Hasina studied me. "You're hurt."

"Scraped knuckles."

"You're hiding something worse." She didn't make it a question. "Gregor got a hit in somewhere, or you're carrying something from before. Either way, you're not at a hundred percent."

"I don't need to be at a hundred percent. I need 118 more credits by tomorrow morning."

A long pause. Then: "The security job pays two hundred on completion. Standard work—stand around, look dangerous, make sure nobody gets ideas. You can handle that wounded."

"Thank you."

"Don't thank me." She stood, gathering her things. "I don't do favors, Kwame. You're useful, so I'm using you. The moment you stop being useful, we're done. Understand?"

"Perfectly."

"Good." She handed me another data chip. "Dock 23-A, 0200 hours. Don't be late."

She left.
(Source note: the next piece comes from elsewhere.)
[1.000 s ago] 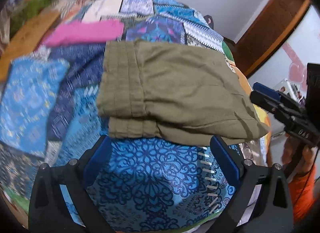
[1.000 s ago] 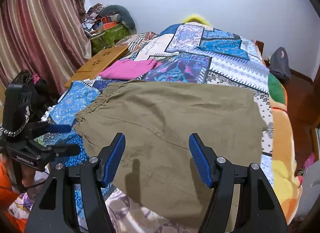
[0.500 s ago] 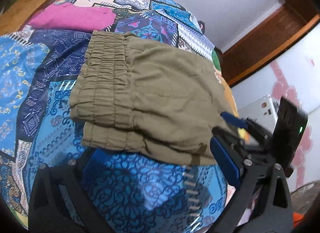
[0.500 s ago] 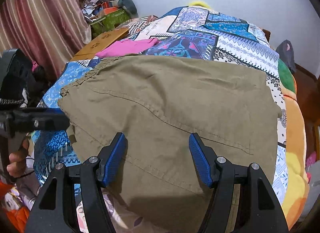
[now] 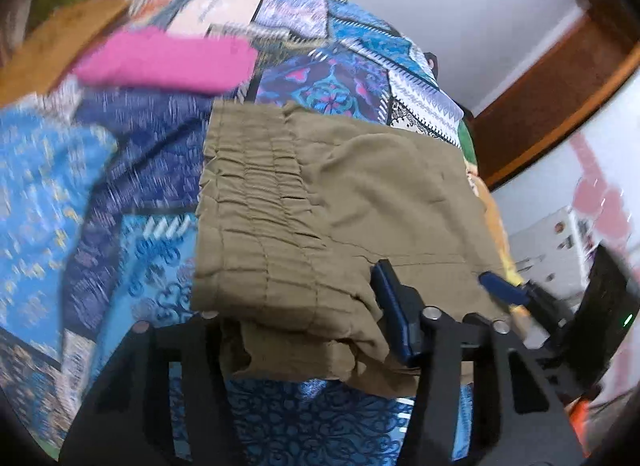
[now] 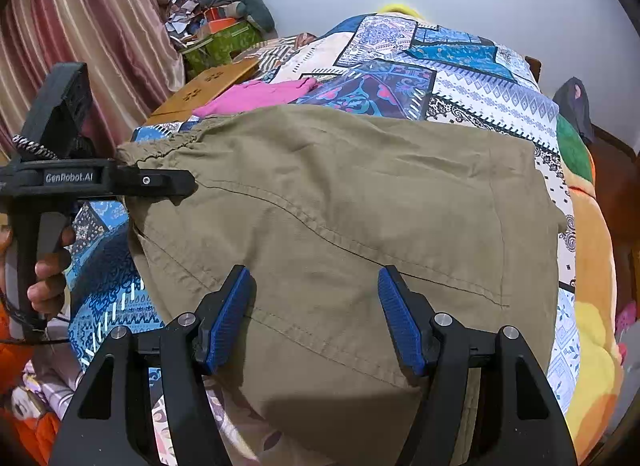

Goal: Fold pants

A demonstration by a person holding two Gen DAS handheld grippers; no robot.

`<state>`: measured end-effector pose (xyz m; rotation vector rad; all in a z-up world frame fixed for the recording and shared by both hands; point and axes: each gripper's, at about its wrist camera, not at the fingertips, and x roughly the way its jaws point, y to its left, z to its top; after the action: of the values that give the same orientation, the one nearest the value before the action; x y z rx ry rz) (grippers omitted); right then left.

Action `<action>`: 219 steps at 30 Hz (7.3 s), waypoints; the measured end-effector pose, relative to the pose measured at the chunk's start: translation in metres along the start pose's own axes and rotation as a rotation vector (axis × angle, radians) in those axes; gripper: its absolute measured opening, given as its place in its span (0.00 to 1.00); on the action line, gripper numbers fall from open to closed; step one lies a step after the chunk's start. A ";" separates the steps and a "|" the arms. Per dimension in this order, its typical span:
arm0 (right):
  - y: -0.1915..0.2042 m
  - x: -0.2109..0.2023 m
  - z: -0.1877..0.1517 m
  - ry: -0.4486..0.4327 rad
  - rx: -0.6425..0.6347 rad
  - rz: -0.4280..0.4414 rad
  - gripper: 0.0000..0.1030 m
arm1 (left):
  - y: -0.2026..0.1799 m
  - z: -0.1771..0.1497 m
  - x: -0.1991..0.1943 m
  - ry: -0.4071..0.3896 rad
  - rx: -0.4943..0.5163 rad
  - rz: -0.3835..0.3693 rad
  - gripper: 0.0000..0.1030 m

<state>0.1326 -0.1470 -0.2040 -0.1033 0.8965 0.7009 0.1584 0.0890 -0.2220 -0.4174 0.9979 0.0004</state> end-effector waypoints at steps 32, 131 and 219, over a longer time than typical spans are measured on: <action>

I sat alone in the converted storage bay, listening to the distant hum of the station's heartbeat, and tried to convince myself that the shaking in my hands was just adrenaline.

It wasn't.

Something was changing. The strength at the docks. The combat instincts in the tunnel. My body was becoming something it hadn't been before—or maybe it had always been this, and I was only now learning to use it.

Either way, I had two hours until the security job. Two hours to eat something, rest my aching muscles, and pretend I was just a dock worker earning extra credits.

Two hours until I had enough to pay Semi and start building something real.